_WHAT TO WORK ON:_ Please return each record below exactly, with nothing left out.

_Data entries:_
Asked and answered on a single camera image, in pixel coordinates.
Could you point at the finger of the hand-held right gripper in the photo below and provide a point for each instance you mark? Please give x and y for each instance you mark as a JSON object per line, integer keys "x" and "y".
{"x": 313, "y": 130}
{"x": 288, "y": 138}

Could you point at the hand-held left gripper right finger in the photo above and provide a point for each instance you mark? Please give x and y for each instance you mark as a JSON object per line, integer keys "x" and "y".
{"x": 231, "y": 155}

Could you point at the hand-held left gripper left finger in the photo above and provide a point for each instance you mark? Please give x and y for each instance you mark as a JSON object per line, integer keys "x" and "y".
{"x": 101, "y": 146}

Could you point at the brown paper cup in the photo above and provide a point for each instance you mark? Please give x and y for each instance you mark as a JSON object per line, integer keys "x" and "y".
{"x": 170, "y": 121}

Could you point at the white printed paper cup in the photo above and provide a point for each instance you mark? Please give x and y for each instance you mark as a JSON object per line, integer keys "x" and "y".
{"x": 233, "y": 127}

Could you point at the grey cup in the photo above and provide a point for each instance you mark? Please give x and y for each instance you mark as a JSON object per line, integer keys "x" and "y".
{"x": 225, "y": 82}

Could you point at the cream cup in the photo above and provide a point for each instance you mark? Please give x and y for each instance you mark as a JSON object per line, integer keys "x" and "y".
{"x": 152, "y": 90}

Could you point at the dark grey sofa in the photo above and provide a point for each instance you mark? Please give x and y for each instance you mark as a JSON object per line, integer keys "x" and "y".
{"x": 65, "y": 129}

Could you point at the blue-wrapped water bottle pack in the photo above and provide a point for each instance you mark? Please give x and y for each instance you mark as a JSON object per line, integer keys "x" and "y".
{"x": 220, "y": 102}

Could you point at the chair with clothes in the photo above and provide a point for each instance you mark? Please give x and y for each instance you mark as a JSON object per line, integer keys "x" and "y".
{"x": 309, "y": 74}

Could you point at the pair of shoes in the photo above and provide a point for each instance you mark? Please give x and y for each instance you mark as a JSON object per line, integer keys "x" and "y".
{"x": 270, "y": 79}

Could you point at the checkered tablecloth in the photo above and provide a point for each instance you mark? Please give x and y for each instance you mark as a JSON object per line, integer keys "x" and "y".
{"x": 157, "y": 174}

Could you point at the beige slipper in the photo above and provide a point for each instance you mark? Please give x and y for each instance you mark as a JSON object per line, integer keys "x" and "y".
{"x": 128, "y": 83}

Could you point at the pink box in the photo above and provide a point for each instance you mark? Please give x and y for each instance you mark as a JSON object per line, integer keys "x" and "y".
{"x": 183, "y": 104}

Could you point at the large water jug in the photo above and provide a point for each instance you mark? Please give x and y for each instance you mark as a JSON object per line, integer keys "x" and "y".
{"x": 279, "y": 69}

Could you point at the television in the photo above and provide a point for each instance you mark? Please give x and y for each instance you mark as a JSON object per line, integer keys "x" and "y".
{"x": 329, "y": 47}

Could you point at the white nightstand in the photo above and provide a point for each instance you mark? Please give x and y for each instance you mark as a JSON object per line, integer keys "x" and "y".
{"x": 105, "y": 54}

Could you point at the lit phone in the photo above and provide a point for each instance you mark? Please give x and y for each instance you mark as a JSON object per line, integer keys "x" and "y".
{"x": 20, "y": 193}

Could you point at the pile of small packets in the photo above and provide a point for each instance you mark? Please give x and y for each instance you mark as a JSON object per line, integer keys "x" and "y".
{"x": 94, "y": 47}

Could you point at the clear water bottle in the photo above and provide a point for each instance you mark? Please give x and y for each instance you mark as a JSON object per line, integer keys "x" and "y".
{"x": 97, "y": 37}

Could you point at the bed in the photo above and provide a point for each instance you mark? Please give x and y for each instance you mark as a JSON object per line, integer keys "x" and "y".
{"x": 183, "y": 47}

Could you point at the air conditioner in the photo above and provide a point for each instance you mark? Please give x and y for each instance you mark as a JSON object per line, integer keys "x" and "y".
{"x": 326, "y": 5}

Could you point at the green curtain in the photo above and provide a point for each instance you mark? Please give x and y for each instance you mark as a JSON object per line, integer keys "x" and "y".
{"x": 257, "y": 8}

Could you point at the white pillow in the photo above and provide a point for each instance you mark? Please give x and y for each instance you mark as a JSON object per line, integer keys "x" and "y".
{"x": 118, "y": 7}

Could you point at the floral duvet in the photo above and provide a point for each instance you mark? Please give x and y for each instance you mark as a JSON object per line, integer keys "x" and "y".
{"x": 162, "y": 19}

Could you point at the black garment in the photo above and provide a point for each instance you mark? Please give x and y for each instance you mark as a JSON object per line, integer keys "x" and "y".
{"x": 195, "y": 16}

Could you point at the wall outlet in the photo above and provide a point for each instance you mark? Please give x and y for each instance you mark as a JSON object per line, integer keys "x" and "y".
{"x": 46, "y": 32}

_YOUR SOLUTION:_
Asked and answered on a single camera image, in pixel coordinates.
Could you point at the finger of the hand-held right gripper in the photo below and provide a point for each instance you mark? Please give x and y for each instance you mark as a JSON object per line, integer keys "x" and "y".
{"x": 313, "y": 130}
{"x": 288, "y": 138}

Could you point at the hand-held left gripper right finger in the photo above and provide a point for each instance you mark? Please give x and y for each instance you mark as a JSON object per line, integer keys "x" and "y".
{"x": 231, "y": 155}

Could you point at the hand-held left gripper left finger in the photo above and provide a point for each instance you mark? Please give x and y for each instance you mark as a JSON object per line, integer keys "x" and "y".
{"x": 101, "y": 146}

Could you point at the brown paper cup in the photo above and provide a point for each instance you mark? Please give x and y for each instance you mark as a JSON object per line, integer keys "x" and "y".
{"x": 170, "y": 121}

Could you point at the white printed paper cup in the photo above and provide a point for each instance you mark? Please give x and y for each instance you mark as a JSON object per line, integer keys "x" and "y".
{"x": 233, "y": 127}

Could you point at the grey cup in the photo above and provide a point for each instance you mark? Please give x and y for each instance you mark as a JSON object per line, integer keys "x" and "y".
{"x": 225, "y": 82}

Could you point at the cream cup in the photo above and provide a point for each instance you mark? Please give x and y for each instance you mark as a JSON object per line, integer keys "x" and "y".
{"x": 152, "y": 90}

Could you point at the dark grey sofa in the photo above and provide a point for each instance you mark? Please give x and y for each instance you mark as a JSON object per line, integer keys "x" and "y".
{"x": 65, "y": 129}

Could you point at the blue-wrapped water bottle pack in the photo above and provide a point for each instance you mark? Please give x and y for each instance you mark as a JSON object per line, integer keys "x" and "y".
{"x": 220, "y": 102}

Could you point at the chair with clothes in the photo above and provide a point for each instance you mark? Please give x and y for each instance you mark as a JSON object per line, integer keys "x" and "y".
{"x": 309, "y": 74}

Could you point at the pair of shoes in the photo above and provide a point for each instance you mark? Please give x and y for each instance you mark as a JSON object per line, integer keys "x" and "y".
{"x": 270, "y": 79}

Could you point at the checkered tablecloth in the photo above and provide a point for each instance you mark? Please give x and y for each instance you mark as a JSON object per line, integer keys "x" and "y".
{"x": 157, "y": 174}

Could you point at the beige slipper in the photo above and provide a point for each instance you mark? Please give x and y for each instance you mark as a JSON object per line, integer keys "x" and "y".
{"x": 128, "y": 83}

Could you point at the pink box in the photo above and provide a point for each instance you mark? Please give x and y for each instance you mark as a JSON object per line, integer keys "x" and "y".
{"x": 183, "y": 104}

Could you point at the large water jug in the photo above and provide a point for each instance you mark? Please give x and y for each instance you mark as a JSON object per line, integer keys "x" and "y".
{"x": 279, "y": 69}

Could you point at the television in the photo above and provide a point for each instance you mark? Please give x and y for each instance you mark as a JSON object per line, integer keys "x" and "y".
{"x": 329, "y": 47}

Could you point at the white nightstand in the photo above and provide a point for each instance you mark? Please give x and y for each instance you mark as a JSON object per line, integer keys "x" and "y".
{"x": 105, "y": 54}

Could you point at the lit phone in the photo above and provide a point for each instance you mark? Please give x and y for each instance you mark as a JSON object per line, integer keys "x" and "y".
{"x": 20, "y": 193}

Could you point at the pile of small packets in the photo above and provide a point for each instance you mark? Please give x and y for each instance you mark as a JSON object per line, integer keys "x" and "y".
{"x": 94, "y": 47}

Could you point at the clear water bottle in the photo above and provide a point for each instance you mark? Please give x and y for each instance you mark as a JSON object per line, integer keys "x" and "y".
{"x": 97, "y": 37}

Could you point at the bed in the photo above and provide a point for each instance you mark? Please give x and y for each instance you mark as a JSON object per line, integer keys "x" and "y".
{"x": 183, "y": 47}

Could you point at the air conditioner in the photo above and provide a point for each instance you mark? Please give x and y for each instance you mark as a JSON object per line, integer keys "x" and "y".
{"x": 326, "y": 5}

Could you point at the green curtain in the photo above and provide a point for each instance you mark? Please give x and y for each instance you mark as a JSON object per line, integer keys "x" and "y".
{"x": 257, "y": 8}

Could you point at the white pillow in the photo above and provide a point for each instance you mark? Please give x and y for each instance you mark as a JSON object per line, integer keys "x" and "y".
{"x": 118, "y": 7}

Could you point at the floral duvet in the photo above and provide a point for each instance you mark? Please give x and y for each instance you mark as a JSON object per line, integer keys "x" and "y".
{"x": 162, "y": 19}

Could you point at the black garment in the photo above and provide a point for each instance you mark? Please give x and y for each instance you mark as a JSON object per line, integer keys "x" and "y".
{"x": 195, "y": 16}

Could you point at the wall outlet in the photo above and provide a point for each instance you mark? Please give x and y for each instance you mark as a JSON object per line, integer keys "x" and "y".
{"x": 46, "y": 32}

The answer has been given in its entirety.